_Problem_
Which lines in the listing below contain "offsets"? Copy each of them.

_Data section_

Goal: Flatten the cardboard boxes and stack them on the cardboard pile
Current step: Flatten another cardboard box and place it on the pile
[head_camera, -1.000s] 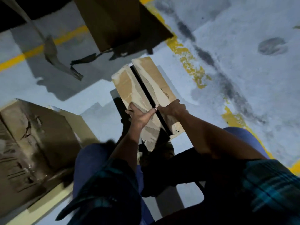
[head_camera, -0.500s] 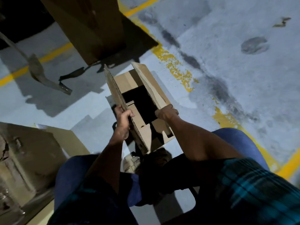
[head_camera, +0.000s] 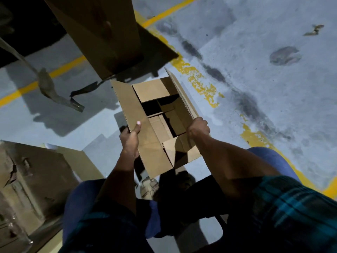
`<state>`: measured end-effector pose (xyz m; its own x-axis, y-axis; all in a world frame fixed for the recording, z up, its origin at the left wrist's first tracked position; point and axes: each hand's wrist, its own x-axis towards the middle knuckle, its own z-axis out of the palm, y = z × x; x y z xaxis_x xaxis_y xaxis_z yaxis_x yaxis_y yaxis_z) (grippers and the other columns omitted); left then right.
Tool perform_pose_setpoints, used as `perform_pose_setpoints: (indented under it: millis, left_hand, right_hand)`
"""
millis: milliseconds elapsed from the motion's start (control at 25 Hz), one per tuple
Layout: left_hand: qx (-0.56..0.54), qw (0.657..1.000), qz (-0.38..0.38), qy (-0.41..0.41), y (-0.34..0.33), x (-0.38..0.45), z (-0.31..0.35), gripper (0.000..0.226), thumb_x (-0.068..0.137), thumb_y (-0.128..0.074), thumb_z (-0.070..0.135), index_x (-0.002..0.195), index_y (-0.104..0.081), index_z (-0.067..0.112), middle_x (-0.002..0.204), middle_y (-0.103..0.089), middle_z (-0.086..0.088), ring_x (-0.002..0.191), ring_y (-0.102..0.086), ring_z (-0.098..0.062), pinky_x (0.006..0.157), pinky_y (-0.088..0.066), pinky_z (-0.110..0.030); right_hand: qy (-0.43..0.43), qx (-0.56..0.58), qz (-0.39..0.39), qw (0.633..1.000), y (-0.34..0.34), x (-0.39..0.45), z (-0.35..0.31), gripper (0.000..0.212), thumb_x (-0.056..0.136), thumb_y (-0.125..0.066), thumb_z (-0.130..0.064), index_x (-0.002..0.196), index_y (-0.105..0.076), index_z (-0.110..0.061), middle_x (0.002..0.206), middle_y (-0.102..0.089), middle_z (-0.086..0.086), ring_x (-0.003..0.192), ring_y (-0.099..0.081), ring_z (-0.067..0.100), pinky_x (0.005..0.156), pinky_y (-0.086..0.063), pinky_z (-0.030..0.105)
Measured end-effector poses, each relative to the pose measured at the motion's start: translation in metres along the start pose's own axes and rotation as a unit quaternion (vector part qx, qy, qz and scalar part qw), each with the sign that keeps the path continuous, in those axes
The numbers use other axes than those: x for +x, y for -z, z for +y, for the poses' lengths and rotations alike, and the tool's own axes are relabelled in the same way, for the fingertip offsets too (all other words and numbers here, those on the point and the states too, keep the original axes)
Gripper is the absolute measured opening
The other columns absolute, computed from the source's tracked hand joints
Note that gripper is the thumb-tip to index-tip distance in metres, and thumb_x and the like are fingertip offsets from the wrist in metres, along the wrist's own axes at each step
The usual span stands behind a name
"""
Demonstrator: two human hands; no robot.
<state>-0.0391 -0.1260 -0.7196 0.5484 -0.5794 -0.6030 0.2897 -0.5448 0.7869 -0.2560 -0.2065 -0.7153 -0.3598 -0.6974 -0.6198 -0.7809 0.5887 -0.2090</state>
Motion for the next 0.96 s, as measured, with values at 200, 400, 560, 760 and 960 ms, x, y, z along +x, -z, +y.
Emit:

_Problem solution_
The numbers use other axes than those: x for +x, y for -z, z for +y, for the poses' lengths and rotations alike, and the tool's own axes are relabelled in the same way, for the fingertip offsets too (all other words and numbers here, those on the point and the states too, keep the original axes)
Note that gripper is the thumb-tip to index-tip distance in metres, and thumb_x and the like are fingertip offsets from the wrist in metres, along the wrist's own axes at each step

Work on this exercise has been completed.